Dear Editor: I would like to request an article or something done on universities that offer masters and DMA, etc., graduate programs in vocal performance, etc. Usually, when an article is done on universities, it focuses more on the undergraduate student than on the graduate student’s needs. I am a singer with an MM in vocal performance from Catholic University and am interested in pursuing a DMA in either vocal performance or vocal pedagogy. I think there are many people like me with questions regarding choosing the right school for me, and what the competition of schools are.
—Nicole Lamm, received via e-mail
Dear Editor: I want to thank you for publishing Cindy Sadler’s heartfelt tribute to tenor Jerry Hadley in the September issue. Though I never met Hadley, I had the impression he was as fine a person as he was a tenor. I was happy to read Sadler’s anecdotes about his kindness to young singers. I’ll never forget hearing him in a 1990 Don Giovanni at the Met. He brought nobility and pathos to the role of Don Ottavio, often played as a wimp, and his “Il mio tesoro” was incandescent. What a loss to all of us! Thanks again!
—Susan Dormady, Silver Spring, MD
Dear Editor: I found the article on Ruth Ann Swenson to be most interesting, particularly as Ms. Swenson mentioned having studied with the late Dickson Titus of San Francisco. I was one of the first vocal performance majors Dickson Titus had ever worked with, in the mid-1960s at the Conservatory of Music, University of the Pacific, in Stockton, Calif. I completed two vocal performance degrees in five years with Professor Titus, after which time I went to Italy to study further and sing in regional opera houses.
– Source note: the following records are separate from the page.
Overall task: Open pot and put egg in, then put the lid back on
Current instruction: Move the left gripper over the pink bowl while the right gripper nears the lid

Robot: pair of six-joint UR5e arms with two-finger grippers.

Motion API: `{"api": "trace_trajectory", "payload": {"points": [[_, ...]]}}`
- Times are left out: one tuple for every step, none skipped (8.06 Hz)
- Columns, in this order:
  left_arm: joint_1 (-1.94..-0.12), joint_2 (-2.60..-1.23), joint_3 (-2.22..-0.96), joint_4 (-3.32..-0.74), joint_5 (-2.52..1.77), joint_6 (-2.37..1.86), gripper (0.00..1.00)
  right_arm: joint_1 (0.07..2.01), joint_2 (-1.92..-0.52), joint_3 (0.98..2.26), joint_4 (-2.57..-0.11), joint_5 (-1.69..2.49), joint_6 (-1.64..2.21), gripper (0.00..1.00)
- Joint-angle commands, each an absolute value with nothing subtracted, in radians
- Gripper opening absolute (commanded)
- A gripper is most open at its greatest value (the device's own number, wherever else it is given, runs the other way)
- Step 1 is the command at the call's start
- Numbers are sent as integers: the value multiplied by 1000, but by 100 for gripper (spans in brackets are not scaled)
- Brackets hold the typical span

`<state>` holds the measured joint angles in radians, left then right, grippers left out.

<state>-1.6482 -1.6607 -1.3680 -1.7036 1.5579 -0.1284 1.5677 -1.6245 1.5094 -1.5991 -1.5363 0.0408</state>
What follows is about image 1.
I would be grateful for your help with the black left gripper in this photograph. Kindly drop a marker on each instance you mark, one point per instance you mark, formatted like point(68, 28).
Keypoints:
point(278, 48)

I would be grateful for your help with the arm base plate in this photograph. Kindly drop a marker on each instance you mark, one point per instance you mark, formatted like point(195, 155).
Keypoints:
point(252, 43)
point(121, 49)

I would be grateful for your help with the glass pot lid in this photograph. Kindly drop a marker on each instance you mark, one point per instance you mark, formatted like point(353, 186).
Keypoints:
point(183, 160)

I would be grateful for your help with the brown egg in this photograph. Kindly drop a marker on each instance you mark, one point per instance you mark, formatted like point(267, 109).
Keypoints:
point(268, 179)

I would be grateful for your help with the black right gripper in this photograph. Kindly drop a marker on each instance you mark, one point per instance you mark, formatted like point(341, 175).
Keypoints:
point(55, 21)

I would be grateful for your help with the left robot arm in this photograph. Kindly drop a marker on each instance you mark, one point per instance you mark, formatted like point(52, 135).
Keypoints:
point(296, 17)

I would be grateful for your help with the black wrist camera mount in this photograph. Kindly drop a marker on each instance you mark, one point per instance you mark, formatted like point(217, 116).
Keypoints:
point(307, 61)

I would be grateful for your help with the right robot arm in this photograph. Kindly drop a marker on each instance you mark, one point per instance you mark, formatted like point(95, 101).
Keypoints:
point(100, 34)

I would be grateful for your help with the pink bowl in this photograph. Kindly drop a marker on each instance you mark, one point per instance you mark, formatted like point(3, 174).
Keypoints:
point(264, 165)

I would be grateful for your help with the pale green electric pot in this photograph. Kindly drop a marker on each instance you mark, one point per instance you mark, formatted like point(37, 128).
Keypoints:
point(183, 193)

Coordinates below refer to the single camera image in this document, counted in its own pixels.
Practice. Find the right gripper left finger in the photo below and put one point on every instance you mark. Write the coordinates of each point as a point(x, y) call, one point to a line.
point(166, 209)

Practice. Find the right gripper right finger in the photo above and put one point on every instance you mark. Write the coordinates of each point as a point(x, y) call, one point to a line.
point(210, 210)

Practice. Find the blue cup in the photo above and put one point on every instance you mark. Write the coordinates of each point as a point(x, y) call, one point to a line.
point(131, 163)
I agree with Ms. Swenson when she describes Titus as a fine coach who spoke several languages fairly fluently. However, it was my experience that he was not an experienced vocal technician, and he openly criticized his colleagues at UOP, involving students in his politics.
I eventually studied with several fine coloraturas, including Marianne Weltmann (now of Seattle) and the late Kathryn de Haven (San Francisco), who provided me with the technical expertise necessary to sing for many years. Whereas I understand Titus had a career coaching in the Bay Area, I don’t think it accurate to describe him as a major vocal pedagogue. He left UOP to open his own studio in San Francisco not that many years after he came [to the university]. It was my understanding that his departure from UOP was mutual.
I have been a voice teacher for a great number of years, and I have taken a great deal of trouble not to mentor my students the way Dickson Titus “didn’t.”
—Kathryn Chilcote, DMA associate professor of music, West Chester University, West Chester, Penn.
Errata
In the article “Luana DeVol: An Unconventional Career” in the October issue, Janet Parlova’s name was misspelled.